Polish electronic engineer (1904–1980)

Wacław Struszyński (/pl/; 1904–1980) was a Polish electronics engineer who made a vital contribution to the defeat of U-boats in the Battle of the Atlantic. He designed an exceptional radio antenna which enabled effective high frequency (HF) radio direction finding systems to be installed on Royal Navy convoy escort ships. Such direction finding systems were referred to as HF/DF or Huff-Duff, and enabled the bearings of U-boats to be determined when the U-boats made high frequency radio transmissions.

==Early life==

Struszynski was born in Wieruszów near Łódź (now in Poland) in 1904. He spent his youth in Moscow, but the family returned to Poland in 1918. He received his master's degree in Engineering (Dipl. Ing.) at the Warsaw University of Technology in 1929, and joined the Polish State Telecommunication Establishment, where he became head of the Direction Finding Division. When Poland was invaded in 1939, he was evacuated from Warsaw, and reached England in 1940.

Struszynski's father was chemist Professor Marceli Struszynski of the Warsaw University of Technology. During the Second World War, he worked with the Polish resistance, and analyzed the fuel used in the V2 rocket.

== Career ==

=== World War II ===

==== Radio direction finding and U-boat tracking ====

In World War II, the U-boat wolf packs were organised by high frequency radio, in which long range communication was achieved by the reflection of radio signals from the ionosphere. German radio signals were decoded at Bletchley Park in England (termed Ultra intelligence), and when this revealed the intentions of the U-boats, convoys could be routed to avoid them. However, the convoys always had to be prepared for possible attacks.

There was an urgent need for convoy escort ships to know the bearings of U-boats, by determining the direction of the source of their radio transmissions. However, the technical problems of realising a seaborne high-frequency direction finding system were severe in comparison to those of a land based system. This was mainly due to the very detrimental effect of radio signal reflections from the ship's superstructure, which could cause severe errors in the required measurement of U-boat bearings.

The key to an operational system was the design of an effective seaborne direction finding antenna, which was an extremely difficult task.

==== Struszynski's solution ====

On his arrival in England, Struszynski joined the staff of HM Signal School (later called the Admiralty Signal Establishment), and in a very short time, he not only proposed a solution to the problem of signal reflection, but also introduced 'sense' into the antenna, to distinguish between radio signals arriving from the correct direction to those offset by 180 degrees. He also led a team at HM Signal School that developed a practical antenna, which enabled effective high frequency direction finding systems to be installed on Royal Navy convoy escort ships.

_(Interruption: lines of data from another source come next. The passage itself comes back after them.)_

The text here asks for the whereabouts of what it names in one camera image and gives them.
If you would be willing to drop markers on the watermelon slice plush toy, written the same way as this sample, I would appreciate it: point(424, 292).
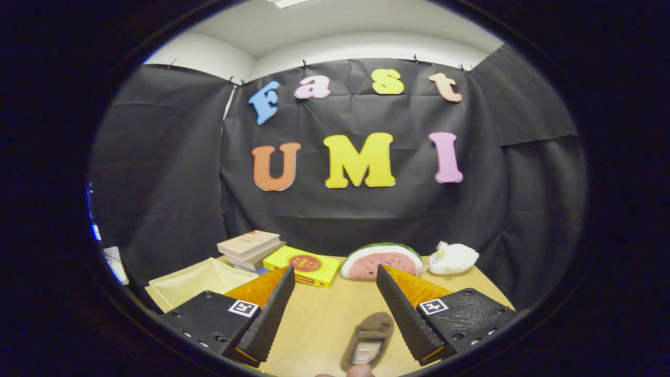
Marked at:
point(382, 262)

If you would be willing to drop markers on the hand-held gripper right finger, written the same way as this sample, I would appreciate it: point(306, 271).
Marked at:
point(403, 319)

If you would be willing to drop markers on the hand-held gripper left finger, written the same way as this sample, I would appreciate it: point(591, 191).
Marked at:
point(269, 314)

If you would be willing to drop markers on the computer monitor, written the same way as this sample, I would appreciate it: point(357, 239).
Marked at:
point(94, 220)

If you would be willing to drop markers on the yellow book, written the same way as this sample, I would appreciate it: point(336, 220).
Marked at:
point(303, 264)

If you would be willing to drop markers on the grey book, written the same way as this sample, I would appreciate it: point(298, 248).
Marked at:
point(261, 256)

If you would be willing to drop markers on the white plush toy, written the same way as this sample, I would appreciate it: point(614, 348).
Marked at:
point(455, 257)

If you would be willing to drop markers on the cream storage box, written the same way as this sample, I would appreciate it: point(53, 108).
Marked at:
point(199, 280)

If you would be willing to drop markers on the white side desk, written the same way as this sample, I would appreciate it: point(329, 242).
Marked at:
point(116, 264)

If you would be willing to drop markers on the brown fuzzy shoe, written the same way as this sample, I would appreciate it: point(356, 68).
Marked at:
point(374, 327)

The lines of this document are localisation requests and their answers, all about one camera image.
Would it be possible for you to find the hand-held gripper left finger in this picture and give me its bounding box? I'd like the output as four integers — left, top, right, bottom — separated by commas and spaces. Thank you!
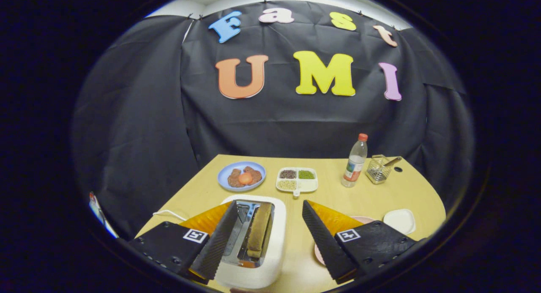
128, 200, 238, 285

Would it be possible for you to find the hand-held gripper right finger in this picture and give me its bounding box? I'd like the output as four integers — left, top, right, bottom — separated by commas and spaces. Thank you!
302, 200, 417, 285

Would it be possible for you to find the plain brown toast slice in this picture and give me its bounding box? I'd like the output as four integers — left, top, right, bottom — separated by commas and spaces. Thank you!
246, 202, 273, 259

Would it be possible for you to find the pink round plate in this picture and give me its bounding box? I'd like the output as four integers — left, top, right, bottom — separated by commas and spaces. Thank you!
314, 216, 377, 266

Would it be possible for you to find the white toaster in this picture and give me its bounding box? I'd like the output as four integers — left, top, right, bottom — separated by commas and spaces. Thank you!
213, 194, 287, 290

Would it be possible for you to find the white divided dish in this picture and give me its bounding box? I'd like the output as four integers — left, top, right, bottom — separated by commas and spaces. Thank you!
276, 167, 319, 197

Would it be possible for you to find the brown meat patty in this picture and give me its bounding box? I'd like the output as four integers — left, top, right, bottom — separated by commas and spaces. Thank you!
243, 166, 262, 184
228, 168, 246, 188

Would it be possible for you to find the blue round plate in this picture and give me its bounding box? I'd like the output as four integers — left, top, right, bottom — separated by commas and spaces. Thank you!
217, 161, 267, 192

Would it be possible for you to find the white square plate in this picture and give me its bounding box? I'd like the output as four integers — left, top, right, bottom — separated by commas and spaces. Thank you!
383, 209, 416, 235

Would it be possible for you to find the clear water bottle red cap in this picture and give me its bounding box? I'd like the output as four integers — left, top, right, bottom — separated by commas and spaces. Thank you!
341, 133, 369, 188

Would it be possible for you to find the metal mesh utensil holder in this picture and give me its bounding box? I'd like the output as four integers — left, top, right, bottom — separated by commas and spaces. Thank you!
366, 154, 393, 185

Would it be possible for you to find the black backdrop cloth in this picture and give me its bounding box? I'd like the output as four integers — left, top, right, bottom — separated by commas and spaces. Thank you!
72, 0, 476, 238

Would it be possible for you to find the white toaster cable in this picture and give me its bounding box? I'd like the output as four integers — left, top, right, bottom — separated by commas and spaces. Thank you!
152, 209, 186, 222

A comprehensive account of the work on HF/DF at HM Signal School is given by Redgment, who worked with Struszynski during and after the war, and details of the antenna are described by Struszynski et al., and by Bauer.

==== Importance of seaborne HF/DF ====

The Germans considered that the technical problems of seaborne radio direction finding could not be adequately solved, and U-boats continued to use their high frequency radios, revealing their bearings to convoy escorts. An escort ship could then steer in the direction of a U-boat, forcing it to be defensive, and possibly destroying it. Alternatively, Allied aircraft could be advised of the bearings.

In his authoritative book 'Hitler's U-Boat War: The Hunted, 1942–1945', the American naval historian Clay Blair Jr. refers to Struszynski's achievement of antenna design as "a breakthrough of transcendent importance." He also states that "The popular rush to credit radar, and later codebreaking, for the defeat of the U-boat left the equally effective but less glamorous and more difficult to understand Huff-Duff in the shadows".

Enigma historian Ralph Erskine (Military Communications: from ancient times to the 21st Century') states, "An operational research report based on Ultra estimated that without shipborne high frequency direction finding, Allied convoy losses in early 1943 would have been 25 to 50 percent higher, with U-boat kills being reduced by one-third." This was the time of the essential defeat of the U-boat in the North Atlantic.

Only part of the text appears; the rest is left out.